--- Listed records ---

_ _ _ _ _ _ _

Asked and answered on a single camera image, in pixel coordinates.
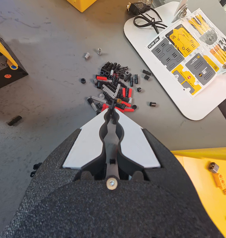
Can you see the single black lego pin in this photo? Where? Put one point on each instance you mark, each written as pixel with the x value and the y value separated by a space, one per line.
pixel 37 165
pixel 152 104
pixel 112 161
pixel 33 173
pixel 111 111

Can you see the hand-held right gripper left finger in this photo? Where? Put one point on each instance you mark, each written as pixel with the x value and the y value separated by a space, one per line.
pixel 85 145

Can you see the yellow and black lego model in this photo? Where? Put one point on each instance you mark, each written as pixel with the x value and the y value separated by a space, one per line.
pixel 5 74

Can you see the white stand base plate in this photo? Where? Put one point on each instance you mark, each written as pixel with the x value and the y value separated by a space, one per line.
pixel 142 37

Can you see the yellow bin with many pieces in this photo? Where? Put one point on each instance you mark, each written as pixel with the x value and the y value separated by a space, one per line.
pixel 198 186

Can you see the pile of black red pins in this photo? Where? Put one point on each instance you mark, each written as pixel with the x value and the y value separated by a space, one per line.
pixel 113 85

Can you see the yellow bin with few pieces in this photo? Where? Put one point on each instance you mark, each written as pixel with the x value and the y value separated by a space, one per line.
pixel 81 4

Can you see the heap of grey blue pieces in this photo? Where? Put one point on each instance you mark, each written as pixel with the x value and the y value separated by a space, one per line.
pixel 219 178

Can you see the yellow grey sticker sheet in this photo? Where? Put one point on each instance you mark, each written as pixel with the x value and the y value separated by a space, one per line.
pixel 180 55

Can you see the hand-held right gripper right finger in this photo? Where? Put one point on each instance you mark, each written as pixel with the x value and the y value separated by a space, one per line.
pixel 139 146

_ _ _ _ _ _ _

Please retype the whole listing above exactly, without any of its images.

--- Exercise response ---
Asked and answered on a single camera image, in pixel coordinates.
Can you see the single black lego pin in this photo? Where? Put one point on each instance you mark, each written as pixel with the x value and the y value separated by a space, one per line.
pixel 37 165
pixel 152 104
pixel 112 161
pixel 33 173
pixel 111 111

Can you see the hand-held right gripper left finger in this photo? Where? Put one point on each instance you mark, each written as pixel with the x value and the y value separated by a space, one per line.
pixel 85 145

Can you see the yellow and black lego model in this photo? Where? Put one point on each instance you mark, each written as pixel with the x value and the y value separated by a space, one per line.
pixel 5 74

Can you see the white stand base plate in this photo? Where? Put one point on each instance you mark, each written as pixel with the x value and the y value separated by a space, one per line.
pixel 142 37

Can you see the yellow bin with many pieces in this photo? Where? Put one point on each instance you mark, each written as pixel with the x value and the y value separated by a space, one per line.
pixel 198 186

Can you see the pile of black red pins in this photo? Where? Put one point on each instance you mark, each written as pixel with the x value and the y value separated by a space, one per line.
pixel 113 85

Can you see the yellow bin with few pieces in this photo? Where? Put one point on each instance you mark, each written as pixel with the x value and the y value separated by a space, one per line.
pixel 81 4

Can you see the heap of grey blue pieces in this photo? Where? Put one point on each instance you mark, each written as pixel with the x value and the y value separated by a space, one per line.
pixel 219 178

Can you see the yellow grey sticker sheet in this photo? Where? Put one point on each instance you mark, each written as pixel with the x value and the y value separated by a space, one per line.
pixel 180 55

Can you see the hand-held right gripper right finger in this photo? Where? Put one point on each instance you mark, each written as pixel with the x value and the y value separated by a space, one per line.
pixel 139 146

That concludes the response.